My youngest and I went to see Avatar today. According to her, "it's just a bloodier version of Fern Gully." My oldest has subtitled it "Dances with Fern Gully." And without Robin Williams as Batty Koda for comedy relief. But everything else is there; instead of fairies in a tree you have nine-foot-tall Na'vi in a Home Tree. In Fern Gully the protagonist is shrunk so he can interact with the fairies, while in Avatar the protagonist is wired into an artificial version of the Na'vi so he can interact with the "in-digs". It's a highly predictable movie wrapped in a lot of very expensive eye candy (which, according to published accounts, cost anywhere from $200 to $500 million to make). After sitting through the movie I came out with an attitude that can be best summed up by this shot of Neytiri, except instead of Col. Quaritch lined up on the arrow, I'm imagining it's James Cameron.
Since my list for the good parts of this movie is far shorter than my list for the bad parts, I'll just cover the shorter list. That list contains only two items: the performances of Sigourney Weaver and Sam Worthington.
I've enjoyed Sigourney Weaver's movies, particularly the Alien and Ghostbusters series. I also had a blast watching her as Gwen DeMarco in Galaxy Quest. She's always been smart and sexy in everything I've seen her in, and in Galaxy Quest she was smokin'. In Avatar, as Dr. Grace Augustine, she brings maturity and sophistication to an ensemble that is severely lacking in both (or at least not allowed to develop any similar capabilities). I first saw Sam Worthington in Terminator 4, where he acted rings around Christian Bale. What he lacks in Sigourney-style maturity and sophistication he more than makes up with in earnest energy. Call me old fashioned, but I respond a lot more to good acting and a good plot; I guess I should be satisfied with one out of two.
I'll say this much for Worthington's character, he puts a new spin on "going native" at the end of the movie.
What bugs me more than anything about Avatar is a key 'plot' element, and that's the inability of normal humans to breath unaided in Pandora's atmosphere. The atmosphere is certainly rich enough to support large intelligent beings, as well as very large sophisticated flying life forms. I also saw human-manufactured flying machines that appeared to be getting part of the fuel from the air (you know, like oxygen). I saw lots of burning, and in one scene what appeared to be a flame thrower. Finally, if our descendants are capable of turning human DNA into avatars that are identical with the native-born Na'vi, then why can't they do something simpler, like giving regular humans a pair of lungs capable of working unaided in Pandora's atmosphere?
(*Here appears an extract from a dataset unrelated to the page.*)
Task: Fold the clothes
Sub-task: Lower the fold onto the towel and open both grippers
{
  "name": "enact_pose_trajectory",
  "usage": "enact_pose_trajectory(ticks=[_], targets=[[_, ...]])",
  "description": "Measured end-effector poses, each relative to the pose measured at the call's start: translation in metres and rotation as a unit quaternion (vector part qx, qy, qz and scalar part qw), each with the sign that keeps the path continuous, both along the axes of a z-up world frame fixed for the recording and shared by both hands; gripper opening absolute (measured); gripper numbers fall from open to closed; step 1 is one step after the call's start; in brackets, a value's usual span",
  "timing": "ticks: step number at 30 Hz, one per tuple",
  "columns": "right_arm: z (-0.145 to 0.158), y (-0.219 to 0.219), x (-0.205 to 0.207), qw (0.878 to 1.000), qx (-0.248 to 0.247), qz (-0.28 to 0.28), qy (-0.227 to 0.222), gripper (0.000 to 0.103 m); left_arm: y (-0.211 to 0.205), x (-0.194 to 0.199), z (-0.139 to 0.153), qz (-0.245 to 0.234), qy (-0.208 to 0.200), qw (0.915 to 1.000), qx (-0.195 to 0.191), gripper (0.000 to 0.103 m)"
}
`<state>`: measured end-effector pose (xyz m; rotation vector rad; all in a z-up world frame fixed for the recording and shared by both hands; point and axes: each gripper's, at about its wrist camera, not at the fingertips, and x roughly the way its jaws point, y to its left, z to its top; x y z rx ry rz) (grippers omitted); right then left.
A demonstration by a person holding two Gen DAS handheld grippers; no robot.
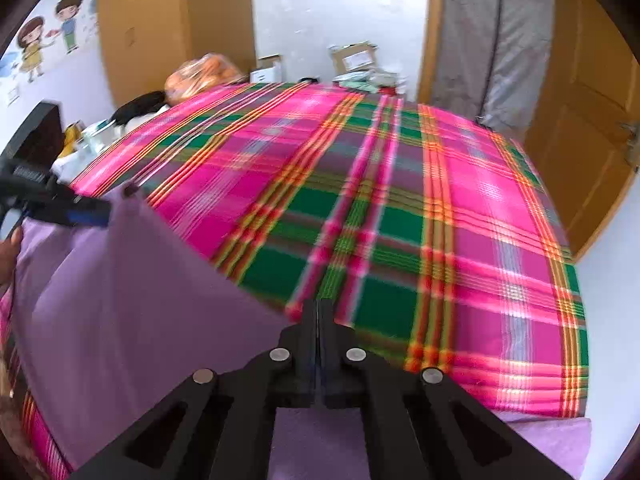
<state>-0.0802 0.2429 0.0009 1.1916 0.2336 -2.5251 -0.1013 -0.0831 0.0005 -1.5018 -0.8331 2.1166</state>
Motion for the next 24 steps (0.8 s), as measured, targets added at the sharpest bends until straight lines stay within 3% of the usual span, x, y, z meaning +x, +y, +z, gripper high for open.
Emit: enact_pose_trajectory(ticks=[4,9,12,14,18,24], targets=[[-0.004,0.008,-0.006,1.0,-0.015,-0.015,-0.014,0.0,0.002,-0.001,-0.001,0.001,0.0,1.0,0.001,0.026],[0.009,0.041,0.002,0.996,-0.073,-0.039,-0.011,0.001,0.003,-0.001,-0.002,0.002,0.0,1.0,0.003,0.026],[0.015,0.057,0.01,0.995,-0.092,-0.038,-0.013,0.019,0.001,-0.001,-0.003,0.003,0.001,1.0,0.007,0.026],[0.012,0.058,0.014,0.996,-0.086,-0.026,-0.025,0.039,0.0,-0.001,-0.004,0.003,0.002,0.9999,0.01,0.026],[-0.002,0.052,0.017,0.997,-0.055,-0.007,-0.051,0.039,-0.001,0.0,-0.006,0.005,0.003,0.9999,0.014,0.026],[0.0,0.051,0.027,0.998,-0.041,-0.004,-0.04,0.039,-0.001,-0.001,-0.007,0.006,0.002,0.9999,0.014,0.026]])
After sleeping on what I'd seen in Avatar, I awoke with more questions and an even deeper dislike of the movie. Regarding the treatment of the Na'vi, I take a more Harlan Ellison view towards what might happen if a technologically superior force (us) meets another stone-age culture (the Na'vi).
Again, if humans have that ability to create and control fully grown avatars, then they certainly have the ability to conduct brutally effective biological warfare against the natives, as that would have been the most effective manner for killing them. An example from our own history can be found here, where it appears that in 1763, General Amherst and Colonel Henry Bouquet write about the use of blankets infected with smallpox "to Extirpate this Execrable Race." I cannot believe that if the Na'vi had been sitting on something as valuable as "unobtainium", and if the home world (Earth) was in such dire straights, that the in-country human population wouldn't have hesitated in the least to remove the natives, by whatever means deemed as efficient and effective as possible. No warning would have been given, no kindness extended.
Which leads me to wonder what Harlan Ellison thinks of this film?
Because Avatar seems to borrow so heavily from so many other films that I've seen over the past decades, it's inevitable that I should find key similarities with those films. That happened to me today as I was standing with the Labs at a local PetSmart waiting to have their annual Christmas photos. For whatever reason 1981's "Outland", with Sean Connery and Peter Boyle, bubbled up into my conscience. What probably helped triggered memory of this movie is the scene in Avatar where Giovanni Ribisi's character was putting golf balls into a cup. Peter Boyle's character was also into golf, and in fact had a virtual green in his office. Other parallels included the type of location: Pandora is a moon around a gas giant, while Outland took place in a base on Io, again a moon around a gas giant (in this case Jupiter). There's even a strong parallel with the Outland's Dr. Lasarus (played by Frances Sternhagen) and Weaver's Dr. Augustine; both are tough, independent, fearless, and just a little profane. Finally, Sternhagen and Weaver are both seasoned pros who put in excellent performances in their respective roles.